Example #4. Notice the presentation. I once saw a graph where there were two lines, one going up and the other, unexpectedly going down. Upon examination I noticed the graph had two y-axes. The left side one went up as you would expect. The right side however went down. Higher numbers at the bottom. In fairness it did , in tiny print, note “inverted axis” The story that came with the graph was based on both axes being in traditional form. Misleading.

Example #5. Misused regression. Regression often fits a line to data. The trend line. People like trends, but regression analysis is not valid outside the range of the data you have. It does not predict the future. Suppose you had information about the number of people in cars on the highway. The data runs from 1920 to 1970. We observe that the number has fallen each decade. From the data, what year would the number of people in cars on the highway be less than 1? Clearly the data predicts driverless cars.

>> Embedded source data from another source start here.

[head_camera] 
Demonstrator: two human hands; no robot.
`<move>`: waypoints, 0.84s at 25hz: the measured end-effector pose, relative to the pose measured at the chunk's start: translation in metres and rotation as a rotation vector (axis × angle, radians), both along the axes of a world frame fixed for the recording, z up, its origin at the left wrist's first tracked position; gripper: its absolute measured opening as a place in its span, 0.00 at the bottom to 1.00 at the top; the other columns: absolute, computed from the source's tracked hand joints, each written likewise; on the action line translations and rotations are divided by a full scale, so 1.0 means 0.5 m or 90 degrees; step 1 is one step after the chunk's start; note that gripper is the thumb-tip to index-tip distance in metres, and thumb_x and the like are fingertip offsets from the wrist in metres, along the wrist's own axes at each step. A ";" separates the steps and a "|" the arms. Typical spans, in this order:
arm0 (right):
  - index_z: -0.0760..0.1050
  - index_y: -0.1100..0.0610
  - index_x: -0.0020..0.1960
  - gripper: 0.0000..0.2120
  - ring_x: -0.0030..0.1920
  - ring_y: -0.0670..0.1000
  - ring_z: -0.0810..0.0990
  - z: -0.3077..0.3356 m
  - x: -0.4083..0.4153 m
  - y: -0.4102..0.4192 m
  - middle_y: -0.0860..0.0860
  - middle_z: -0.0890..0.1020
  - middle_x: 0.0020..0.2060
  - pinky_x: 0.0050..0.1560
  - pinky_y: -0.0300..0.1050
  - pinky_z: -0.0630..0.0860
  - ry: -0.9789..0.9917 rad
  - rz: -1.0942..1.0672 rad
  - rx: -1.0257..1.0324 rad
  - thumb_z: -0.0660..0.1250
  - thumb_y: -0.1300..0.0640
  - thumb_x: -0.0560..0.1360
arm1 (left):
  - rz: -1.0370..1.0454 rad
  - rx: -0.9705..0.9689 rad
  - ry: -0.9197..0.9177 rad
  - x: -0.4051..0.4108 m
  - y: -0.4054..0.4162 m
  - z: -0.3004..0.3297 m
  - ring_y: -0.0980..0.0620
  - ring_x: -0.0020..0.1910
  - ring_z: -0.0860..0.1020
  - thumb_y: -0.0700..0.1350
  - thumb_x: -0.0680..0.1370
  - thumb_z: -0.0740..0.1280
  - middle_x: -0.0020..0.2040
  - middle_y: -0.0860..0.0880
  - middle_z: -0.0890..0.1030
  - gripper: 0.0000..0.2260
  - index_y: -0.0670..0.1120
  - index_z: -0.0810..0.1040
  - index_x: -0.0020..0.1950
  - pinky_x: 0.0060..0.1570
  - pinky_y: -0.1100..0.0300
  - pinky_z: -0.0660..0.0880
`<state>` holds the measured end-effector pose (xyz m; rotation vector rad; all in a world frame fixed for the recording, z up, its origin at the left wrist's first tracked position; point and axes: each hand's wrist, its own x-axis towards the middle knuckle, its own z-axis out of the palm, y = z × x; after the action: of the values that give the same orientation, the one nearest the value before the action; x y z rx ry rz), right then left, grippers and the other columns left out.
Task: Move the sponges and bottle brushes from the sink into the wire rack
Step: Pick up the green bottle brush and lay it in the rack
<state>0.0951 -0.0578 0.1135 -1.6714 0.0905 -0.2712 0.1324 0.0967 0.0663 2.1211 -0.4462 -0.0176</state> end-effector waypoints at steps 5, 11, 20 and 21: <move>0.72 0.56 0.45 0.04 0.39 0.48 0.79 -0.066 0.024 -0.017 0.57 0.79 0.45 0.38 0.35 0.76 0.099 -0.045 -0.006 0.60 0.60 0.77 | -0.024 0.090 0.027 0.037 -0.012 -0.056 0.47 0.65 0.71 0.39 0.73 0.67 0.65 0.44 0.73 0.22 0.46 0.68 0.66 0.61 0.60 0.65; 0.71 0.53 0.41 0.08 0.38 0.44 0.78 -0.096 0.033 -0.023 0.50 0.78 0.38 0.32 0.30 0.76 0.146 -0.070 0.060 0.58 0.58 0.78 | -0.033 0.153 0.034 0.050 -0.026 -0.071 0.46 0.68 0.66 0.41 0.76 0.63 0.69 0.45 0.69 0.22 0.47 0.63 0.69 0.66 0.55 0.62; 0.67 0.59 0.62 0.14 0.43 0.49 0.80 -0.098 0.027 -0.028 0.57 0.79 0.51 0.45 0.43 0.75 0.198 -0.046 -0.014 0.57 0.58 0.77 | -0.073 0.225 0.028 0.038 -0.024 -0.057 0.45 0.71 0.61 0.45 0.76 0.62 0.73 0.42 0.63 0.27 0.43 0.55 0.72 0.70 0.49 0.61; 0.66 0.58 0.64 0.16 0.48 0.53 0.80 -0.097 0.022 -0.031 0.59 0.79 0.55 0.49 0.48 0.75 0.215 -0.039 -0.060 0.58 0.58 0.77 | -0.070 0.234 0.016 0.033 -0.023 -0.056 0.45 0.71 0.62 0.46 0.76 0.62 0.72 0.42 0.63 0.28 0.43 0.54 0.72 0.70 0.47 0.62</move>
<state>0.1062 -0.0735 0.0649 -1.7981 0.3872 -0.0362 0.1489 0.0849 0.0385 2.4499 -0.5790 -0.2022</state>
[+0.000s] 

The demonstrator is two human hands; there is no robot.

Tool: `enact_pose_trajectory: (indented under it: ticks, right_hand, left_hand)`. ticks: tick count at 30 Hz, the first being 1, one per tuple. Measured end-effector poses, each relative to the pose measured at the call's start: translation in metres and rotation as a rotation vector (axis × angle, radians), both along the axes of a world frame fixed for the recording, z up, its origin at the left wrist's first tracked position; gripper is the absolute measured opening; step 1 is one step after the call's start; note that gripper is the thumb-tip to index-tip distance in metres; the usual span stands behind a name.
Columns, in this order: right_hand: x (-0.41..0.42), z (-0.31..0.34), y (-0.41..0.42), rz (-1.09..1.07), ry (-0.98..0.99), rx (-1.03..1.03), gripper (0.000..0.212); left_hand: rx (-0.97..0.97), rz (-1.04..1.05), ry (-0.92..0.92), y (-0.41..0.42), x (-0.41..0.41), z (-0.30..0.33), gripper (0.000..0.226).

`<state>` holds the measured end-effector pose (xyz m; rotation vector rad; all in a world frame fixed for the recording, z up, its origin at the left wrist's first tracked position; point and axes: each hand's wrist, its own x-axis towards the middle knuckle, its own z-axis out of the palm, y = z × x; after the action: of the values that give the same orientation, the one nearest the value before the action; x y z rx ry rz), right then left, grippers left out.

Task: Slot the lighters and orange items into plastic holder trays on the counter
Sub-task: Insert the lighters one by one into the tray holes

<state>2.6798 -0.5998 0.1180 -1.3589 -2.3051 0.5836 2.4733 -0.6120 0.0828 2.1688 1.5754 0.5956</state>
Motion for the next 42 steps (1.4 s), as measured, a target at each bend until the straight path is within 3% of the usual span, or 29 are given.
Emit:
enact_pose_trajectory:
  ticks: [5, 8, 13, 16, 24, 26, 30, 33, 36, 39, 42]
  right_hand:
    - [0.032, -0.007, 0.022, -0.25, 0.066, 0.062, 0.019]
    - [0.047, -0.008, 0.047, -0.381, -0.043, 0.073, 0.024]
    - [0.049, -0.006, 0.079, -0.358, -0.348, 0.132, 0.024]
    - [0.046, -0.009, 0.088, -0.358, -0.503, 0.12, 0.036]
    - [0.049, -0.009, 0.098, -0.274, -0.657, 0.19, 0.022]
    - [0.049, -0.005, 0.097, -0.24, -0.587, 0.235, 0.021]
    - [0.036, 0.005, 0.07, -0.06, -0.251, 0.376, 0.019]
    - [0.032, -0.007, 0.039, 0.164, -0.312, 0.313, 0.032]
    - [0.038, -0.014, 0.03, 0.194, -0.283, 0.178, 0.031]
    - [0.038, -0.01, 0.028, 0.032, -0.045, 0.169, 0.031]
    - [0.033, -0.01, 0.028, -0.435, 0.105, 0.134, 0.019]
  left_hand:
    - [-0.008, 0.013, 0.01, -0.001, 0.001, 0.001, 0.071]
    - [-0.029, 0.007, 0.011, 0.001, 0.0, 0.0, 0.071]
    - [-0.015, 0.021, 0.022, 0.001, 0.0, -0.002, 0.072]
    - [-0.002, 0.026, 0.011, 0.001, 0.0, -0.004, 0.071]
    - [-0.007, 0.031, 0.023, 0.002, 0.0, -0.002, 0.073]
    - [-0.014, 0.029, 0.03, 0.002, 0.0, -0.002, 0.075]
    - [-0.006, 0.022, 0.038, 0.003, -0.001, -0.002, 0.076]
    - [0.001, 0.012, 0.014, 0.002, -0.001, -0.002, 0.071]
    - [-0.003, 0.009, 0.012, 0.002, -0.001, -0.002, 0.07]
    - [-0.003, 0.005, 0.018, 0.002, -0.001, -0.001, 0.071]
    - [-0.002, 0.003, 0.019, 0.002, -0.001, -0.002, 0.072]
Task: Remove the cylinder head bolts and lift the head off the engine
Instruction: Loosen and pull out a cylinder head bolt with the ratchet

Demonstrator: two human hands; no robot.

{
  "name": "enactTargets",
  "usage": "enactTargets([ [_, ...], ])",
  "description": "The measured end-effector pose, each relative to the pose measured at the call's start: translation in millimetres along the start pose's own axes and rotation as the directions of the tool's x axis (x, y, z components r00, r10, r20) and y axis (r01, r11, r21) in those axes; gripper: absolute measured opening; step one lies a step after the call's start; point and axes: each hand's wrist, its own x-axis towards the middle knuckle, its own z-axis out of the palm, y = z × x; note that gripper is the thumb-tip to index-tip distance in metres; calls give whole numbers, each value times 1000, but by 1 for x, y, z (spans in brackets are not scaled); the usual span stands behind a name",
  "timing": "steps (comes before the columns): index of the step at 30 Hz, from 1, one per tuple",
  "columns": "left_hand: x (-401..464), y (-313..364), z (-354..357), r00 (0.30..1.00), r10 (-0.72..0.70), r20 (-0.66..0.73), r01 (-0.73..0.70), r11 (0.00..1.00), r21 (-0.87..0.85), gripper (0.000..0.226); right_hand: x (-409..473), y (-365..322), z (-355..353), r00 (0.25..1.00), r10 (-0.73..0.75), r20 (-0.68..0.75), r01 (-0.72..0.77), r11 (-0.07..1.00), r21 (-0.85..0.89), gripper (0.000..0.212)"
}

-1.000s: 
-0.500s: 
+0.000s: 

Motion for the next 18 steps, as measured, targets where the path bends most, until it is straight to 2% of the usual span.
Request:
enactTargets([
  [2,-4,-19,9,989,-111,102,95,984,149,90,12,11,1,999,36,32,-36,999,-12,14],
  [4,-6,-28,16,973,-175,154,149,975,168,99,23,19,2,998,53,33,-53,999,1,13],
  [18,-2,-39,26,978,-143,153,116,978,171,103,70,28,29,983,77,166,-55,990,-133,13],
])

Example #6. Absence of evidence is not evidence of absence. In simple terms nothing proves nothing. You could argue that as there is no evidence of old telephone lines and switchboards in the Sahara, the people in the Sahara must have been the first to use wireless telephones. This is an example of misused correlation as proof of some fact. There are many spurious correlations available.

#### What to do

Assess the purpose of the presentation. If you see an argument based on statistics, assume the provider has a reason to present them as they are and in the way they have done so. Assume they want to convince you of something. Be skeptical and assess whether the methods to collect the data and create the inference make sense. If not, assume they intend to deceive.

Always know you can create statistics to prove anything if you are willing to tinker with their collection and analysis. Correlation is interesting but does not, by itself, imply cause. Trend lines have meaning only within the range of the data.

You can soon become intuitive about what is possible and what is not. Keep in mind that statisticians can prove that 42.3% of all statistics are made up on the spot.